L’Afrique, c’est actuellement 135 services Mobile Money déjà en activité, représentant 338,4 millions de clients.
En 2017, l’Association mondiale des opérateurs télécoms, dans son dernier rapport sur l’industrie mondiale du paiement mobile, estimait à 1,2 milliard le volume de transactions financières totalisé par l’Afrique pour une valeur financière estimée à 19,9 milliards de dollars US. Le continent, c’est également 473 millions d’utilisateurs d’Internet dont 202 millions d’utilisateurs de réseaux sociaux via mobile sur un total de 216 millions enregistrés. Un chiffre qui devrait croître au fil du temps avec l’amélioration des réseaux télécoms à haut débit travers l’Afrique.
Quelques banques audacieuses ont déjà flairé le filon et se sont lancées sur le segment encore nouveau, mais qui pourrait s’avérer être la prochaine évolution de la banque en ligne et de proximité.

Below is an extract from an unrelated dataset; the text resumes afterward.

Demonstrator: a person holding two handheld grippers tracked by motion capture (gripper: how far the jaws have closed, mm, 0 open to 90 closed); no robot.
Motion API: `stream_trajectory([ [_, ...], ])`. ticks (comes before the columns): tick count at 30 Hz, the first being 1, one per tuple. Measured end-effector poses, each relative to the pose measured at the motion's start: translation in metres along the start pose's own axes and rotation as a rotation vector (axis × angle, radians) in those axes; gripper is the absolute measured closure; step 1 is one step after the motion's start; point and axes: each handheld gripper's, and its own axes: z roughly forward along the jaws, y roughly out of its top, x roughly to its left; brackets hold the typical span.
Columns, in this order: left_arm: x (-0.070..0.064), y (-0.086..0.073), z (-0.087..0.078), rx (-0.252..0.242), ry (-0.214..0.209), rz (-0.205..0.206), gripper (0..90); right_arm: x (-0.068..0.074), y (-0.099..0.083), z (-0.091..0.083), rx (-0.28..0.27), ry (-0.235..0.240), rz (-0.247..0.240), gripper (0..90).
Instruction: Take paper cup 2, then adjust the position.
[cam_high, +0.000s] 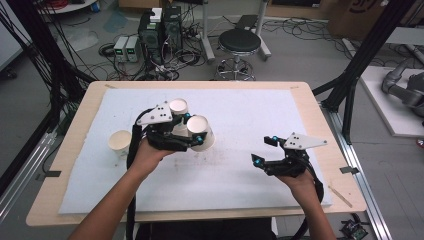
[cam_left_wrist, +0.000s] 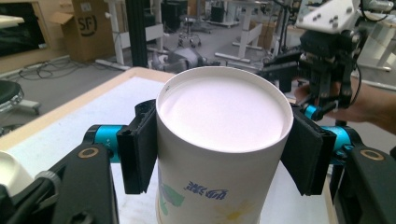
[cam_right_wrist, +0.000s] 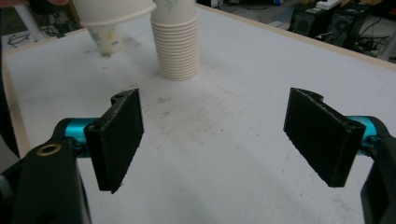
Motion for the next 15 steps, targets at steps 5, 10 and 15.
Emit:
stream_trajectory([
  [5,-0.003,-0.009,0.006,0.015,0.002,-0.009,34.8,0.002,0.007,0.006,0.015,0.033,-0.004,20.3],
  [10,-0.004,-0.013,0.01,0.023,0.0,-0.014,34.8,0.005,0.016,0.011,0.013,0.068,-0.017,20.3],
  [15,-0.002,-0.015,0.011,0.024,-0.011,-0.025,34.8,0.006,0.021,0.017,0.018,0.114,-0.02,20.3],
])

En novembre 2018, le groupe Clickatell a permis à la FirstBank du Nigeria de démarrer le Chat Banking sur WhatsApp. L’innovation donne l’opportunité à des millions de nouveaux clients de la banque, d’expérimenter un moyen d’accéder de manière sécurisée aux services bancaires de jour en jour à travers cette application. « Cette fonctionnalité permet aux clients de FirstBank de gérer leurs besoins bancaires au sein de leur conversation WhatsApp avec la même efficacité que l’USSD. Les clients peuvent ajouter le numéro de téléphone WhatsApp publié de First Bank ou un lien direct pour accéder au profil ‘’Vérifié’’ de First Bank afin de commencer une session sécurisée de Chat Banking », soulignait Clickatell qui précisait que la nouvelle application, FirstBank peut offrir à ses clients une gamme complète d’options bancaires pouvant être lancées via WhatsApp.
Les clients peuvent y vérifier leur solde, effectuer des virements et des paiements ainsi que bénéficier à divers autres produits et services numériques accessibles instantanément.

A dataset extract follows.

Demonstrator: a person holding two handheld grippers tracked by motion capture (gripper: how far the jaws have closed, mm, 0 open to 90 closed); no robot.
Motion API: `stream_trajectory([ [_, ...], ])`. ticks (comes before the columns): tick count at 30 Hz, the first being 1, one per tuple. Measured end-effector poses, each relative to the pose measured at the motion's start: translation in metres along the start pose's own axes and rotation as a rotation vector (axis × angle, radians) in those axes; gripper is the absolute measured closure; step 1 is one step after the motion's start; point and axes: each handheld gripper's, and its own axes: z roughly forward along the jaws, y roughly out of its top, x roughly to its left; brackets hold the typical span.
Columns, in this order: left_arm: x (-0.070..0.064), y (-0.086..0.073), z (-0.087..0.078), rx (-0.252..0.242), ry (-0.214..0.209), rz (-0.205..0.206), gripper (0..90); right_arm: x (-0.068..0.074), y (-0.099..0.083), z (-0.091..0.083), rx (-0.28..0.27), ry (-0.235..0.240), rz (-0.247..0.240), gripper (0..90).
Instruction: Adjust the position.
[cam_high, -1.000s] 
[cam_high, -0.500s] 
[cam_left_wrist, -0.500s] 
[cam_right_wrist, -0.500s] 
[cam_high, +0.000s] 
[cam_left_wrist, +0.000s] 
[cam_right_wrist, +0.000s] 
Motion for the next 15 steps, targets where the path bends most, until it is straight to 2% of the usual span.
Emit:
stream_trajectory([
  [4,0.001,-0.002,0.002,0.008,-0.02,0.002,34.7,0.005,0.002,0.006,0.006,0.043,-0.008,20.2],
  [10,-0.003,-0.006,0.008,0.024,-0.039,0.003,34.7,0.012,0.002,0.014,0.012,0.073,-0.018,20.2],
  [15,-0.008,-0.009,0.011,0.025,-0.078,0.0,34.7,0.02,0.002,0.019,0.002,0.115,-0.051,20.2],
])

Avant FirstBank, c’est Union Bank of Africa (UBA) qui s’était offert les services de ClickatellTransact pour offrir de la banque par WhatsApp. En mars 2019, l’innovation s’est déportée au Zimbabwe où Steward Bank l’a adopté avec le soutien technique de Facebook, maison-mère de WhatsApp.
Depuis 2013, de nombreuses études menées au Kenya, en Tanzanie ou encore en Inde démontrent clairement que les réseaux sociaux joueront un rôle prépondérant dans l’accroissement des revenus du secteur bancaire. Selon l’Association des banquiers américains, « il faudrait être fou pour ne pas utiliser les réseaux sociaux pour fidéliser les clients et en gagner de nouveaux », quand les chiffres sur le volume d’utilisateurs de ces plateformes sont si convaincants. C’est très peu de frais engagés et la possibilité d’atteindre un public large et en croissance rapide.